**Directions**
Look through the listing below and report the lines that have the word "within" in them.

**Listed records**
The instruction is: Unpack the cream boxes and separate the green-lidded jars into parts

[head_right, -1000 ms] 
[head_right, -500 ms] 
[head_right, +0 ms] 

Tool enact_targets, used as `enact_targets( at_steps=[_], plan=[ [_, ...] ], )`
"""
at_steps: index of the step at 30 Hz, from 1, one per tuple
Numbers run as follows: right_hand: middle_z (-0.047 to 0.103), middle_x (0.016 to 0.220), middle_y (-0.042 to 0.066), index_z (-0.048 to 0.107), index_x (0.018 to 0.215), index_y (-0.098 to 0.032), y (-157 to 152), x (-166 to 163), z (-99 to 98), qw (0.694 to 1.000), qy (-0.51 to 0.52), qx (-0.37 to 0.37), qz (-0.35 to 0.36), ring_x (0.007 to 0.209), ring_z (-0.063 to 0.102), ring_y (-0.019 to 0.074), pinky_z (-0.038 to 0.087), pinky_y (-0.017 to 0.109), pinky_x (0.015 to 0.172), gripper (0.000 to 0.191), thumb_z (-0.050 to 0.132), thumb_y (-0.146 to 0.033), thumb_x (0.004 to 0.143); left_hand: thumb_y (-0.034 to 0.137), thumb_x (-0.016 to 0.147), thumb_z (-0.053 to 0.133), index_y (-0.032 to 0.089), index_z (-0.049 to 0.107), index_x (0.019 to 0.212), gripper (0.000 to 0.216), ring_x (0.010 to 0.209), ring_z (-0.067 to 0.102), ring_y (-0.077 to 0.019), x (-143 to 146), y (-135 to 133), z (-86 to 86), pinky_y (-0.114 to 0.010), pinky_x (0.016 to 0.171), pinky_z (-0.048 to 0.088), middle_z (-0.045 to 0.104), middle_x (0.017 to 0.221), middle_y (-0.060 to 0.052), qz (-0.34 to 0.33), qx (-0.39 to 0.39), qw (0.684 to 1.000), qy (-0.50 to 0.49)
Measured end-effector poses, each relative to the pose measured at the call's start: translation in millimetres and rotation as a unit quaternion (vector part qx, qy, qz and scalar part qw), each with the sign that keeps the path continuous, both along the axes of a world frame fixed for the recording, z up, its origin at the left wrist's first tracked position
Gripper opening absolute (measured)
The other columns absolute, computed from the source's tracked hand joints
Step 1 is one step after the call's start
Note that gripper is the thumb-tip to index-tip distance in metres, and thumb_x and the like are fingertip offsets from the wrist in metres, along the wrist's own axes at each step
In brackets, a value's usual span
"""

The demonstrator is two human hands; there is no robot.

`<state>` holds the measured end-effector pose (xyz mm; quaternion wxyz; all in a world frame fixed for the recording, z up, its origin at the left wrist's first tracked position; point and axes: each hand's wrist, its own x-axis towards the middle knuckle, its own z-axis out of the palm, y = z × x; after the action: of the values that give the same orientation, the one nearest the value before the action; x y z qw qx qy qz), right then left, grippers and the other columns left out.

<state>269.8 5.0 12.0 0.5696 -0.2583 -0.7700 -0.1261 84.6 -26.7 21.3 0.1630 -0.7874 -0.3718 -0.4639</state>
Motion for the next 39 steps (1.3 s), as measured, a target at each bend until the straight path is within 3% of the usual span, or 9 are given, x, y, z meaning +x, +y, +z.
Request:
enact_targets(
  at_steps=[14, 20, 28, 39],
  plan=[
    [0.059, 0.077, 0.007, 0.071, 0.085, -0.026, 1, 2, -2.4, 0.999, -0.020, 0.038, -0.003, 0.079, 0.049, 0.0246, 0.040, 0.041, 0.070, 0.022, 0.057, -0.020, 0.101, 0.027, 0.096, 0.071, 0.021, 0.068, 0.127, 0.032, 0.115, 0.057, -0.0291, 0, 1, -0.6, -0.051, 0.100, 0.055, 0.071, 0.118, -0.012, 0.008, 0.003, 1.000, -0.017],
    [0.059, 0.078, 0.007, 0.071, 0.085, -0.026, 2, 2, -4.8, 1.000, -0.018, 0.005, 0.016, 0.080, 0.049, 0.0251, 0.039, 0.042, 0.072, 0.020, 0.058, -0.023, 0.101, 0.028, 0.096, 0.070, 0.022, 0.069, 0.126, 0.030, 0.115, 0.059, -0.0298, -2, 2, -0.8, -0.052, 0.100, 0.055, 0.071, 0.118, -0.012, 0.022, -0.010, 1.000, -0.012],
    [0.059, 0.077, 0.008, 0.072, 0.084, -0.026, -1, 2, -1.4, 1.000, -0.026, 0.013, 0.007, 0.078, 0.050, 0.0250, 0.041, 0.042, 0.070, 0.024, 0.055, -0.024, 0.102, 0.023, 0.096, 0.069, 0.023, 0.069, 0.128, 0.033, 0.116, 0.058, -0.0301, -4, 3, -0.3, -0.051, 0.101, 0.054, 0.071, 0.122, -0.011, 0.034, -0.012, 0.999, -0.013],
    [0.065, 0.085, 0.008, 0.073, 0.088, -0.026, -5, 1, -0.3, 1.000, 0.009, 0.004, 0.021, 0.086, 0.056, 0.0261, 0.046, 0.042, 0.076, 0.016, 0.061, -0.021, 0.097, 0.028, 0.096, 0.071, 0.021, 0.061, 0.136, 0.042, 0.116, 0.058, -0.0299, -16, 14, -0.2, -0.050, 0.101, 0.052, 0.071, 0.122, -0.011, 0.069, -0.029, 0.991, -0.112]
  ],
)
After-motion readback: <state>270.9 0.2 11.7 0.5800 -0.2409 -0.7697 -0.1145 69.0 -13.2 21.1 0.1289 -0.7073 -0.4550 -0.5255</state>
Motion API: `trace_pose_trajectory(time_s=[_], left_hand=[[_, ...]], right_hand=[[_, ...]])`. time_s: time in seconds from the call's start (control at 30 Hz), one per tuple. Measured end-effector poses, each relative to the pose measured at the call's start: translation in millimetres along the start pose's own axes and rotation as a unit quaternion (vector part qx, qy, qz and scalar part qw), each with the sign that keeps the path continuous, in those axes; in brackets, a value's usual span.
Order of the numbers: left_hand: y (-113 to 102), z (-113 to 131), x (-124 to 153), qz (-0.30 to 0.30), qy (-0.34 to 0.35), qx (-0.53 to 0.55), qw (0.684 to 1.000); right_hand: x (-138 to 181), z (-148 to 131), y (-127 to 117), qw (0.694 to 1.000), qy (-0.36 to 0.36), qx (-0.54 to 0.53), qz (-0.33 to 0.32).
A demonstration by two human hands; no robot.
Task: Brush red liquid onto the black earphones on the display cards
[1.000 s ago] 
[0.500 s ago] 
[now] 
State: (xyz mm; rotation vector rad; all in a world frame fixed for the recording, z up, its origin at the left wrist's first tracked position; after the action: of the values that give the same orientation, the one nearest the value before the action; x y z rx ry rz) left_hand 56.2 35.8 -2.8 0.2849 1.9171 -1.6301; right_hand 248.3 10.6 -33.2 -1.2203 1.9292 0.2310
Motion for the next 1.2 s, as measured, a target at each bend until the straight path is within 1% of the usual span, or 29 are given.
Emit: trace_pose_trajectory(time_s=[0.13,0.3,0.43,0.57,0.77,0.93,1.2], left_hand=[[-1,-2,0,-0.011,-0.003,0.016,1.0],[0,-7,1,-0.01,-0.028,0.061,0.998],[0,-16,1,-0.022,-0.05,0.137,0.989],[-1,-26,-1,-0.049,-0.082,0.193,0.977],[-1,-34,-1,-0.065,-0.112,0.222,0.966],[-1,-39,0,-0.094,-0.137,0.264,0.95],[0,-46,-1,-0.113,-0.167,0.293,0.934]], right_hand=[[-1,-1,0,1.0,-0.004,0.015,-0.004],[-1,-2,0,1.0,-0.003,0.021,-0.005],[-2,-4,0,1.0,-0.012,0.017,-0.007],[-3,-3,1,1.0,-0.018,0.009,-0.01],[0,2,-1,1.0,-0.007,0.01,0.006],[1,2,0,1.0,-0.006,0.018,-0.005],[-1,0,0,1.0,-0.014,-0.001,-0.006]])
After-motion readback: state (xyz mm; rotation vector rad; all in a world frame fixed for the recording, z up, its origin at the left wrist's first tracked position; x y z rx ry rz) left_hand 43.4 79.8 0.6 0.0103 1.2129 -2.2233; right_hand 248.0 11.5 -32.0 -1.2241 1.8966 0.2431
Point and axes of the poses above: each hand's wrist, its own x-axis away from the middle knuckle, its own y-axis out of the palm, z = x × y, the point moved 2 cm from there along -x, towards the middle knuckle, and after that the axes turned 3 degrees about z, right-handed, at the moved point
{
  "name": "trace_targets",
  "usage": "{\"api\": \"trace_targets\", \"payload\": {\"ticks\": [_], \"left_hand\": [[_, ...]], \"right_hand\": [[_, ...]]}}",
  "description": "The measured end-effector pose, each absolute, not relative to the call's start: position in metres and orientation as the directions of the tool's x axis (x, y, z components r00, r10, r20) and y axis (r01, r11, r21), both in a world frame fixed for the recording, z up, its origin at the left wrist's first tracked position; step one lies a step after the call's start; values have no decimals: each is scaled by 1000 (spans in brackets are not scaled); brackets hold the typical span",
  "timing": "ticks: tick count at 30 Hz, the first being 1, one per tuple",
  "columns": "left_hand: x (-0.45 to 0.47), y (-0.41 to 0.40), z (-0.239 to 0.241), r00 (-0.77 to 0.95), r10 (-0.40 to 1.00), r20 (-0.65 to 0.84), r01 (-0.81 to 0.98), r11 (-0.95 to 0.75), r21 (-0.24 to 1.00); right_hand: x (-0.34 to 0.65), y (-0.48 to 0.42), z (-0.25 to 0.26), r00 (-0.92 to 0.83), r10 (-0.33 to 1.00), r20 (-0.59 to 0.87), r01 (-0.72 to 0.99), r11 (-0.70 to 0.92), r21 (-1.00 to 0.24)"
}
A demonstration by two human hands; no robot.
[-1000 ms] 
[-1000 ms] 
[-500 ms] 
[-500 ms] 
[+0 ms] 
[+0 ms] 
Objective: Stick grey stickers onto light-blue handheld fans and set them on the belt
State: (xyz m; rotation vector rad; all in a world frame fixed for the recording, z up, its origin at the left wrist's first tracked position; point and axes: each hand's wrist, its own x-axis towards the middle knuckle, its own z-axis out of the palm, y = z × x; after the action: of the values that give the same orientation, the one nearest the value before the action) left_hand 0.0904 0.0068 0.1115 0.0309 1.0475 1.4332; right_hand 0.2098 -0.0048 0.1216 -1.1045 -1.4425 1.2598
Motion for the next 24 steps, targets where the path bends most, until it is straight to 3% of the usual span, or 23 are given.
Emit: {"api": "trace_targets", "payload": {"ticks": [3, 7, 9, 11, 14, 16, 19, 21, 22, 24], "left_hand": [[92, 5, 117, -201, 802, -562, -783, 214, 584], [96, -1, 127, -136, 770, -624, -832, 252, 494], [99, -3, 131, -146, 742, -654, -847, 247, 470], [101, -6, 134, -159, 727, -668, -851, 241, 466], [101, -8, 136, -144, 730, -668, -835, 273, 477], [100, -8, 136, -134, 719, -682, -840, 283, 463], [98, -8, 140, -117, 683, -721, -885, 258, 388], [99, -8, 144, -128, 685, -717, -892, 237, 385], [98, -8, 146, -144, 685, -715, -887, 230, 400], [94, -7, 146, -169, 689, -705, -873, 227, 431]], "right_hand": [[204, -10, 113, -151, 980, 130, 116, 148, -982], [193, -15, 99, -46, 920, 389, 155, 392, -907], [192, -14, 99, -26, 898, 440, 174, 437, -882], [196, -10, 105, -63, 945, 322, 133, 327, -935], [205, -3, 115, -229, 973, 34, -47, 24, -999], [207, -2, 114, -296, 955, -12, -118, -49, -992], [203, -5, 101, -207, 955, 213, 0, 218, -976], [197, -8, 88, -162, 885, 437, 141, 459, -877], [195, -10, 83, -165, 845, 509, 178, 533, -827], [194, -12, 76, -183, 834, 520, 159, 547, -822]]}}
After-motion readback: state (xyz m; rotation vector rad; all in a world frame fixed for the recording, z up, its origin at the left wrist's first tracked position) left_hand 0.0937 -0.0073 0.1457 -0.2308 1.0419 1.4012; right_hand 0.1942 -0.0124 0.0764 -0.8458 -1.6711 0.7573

**Written solution**
Motion for the next 39 steps (1.3 s), as measured, a target at each bend until the straight path is within 3% of the usual span, or 9 are given, x, y, z meaning +x, +y, +z.
Motion for the next 1.2 s, as measured, a target at each bend until the straight path is within 1% of the usual span, or 29 are given.

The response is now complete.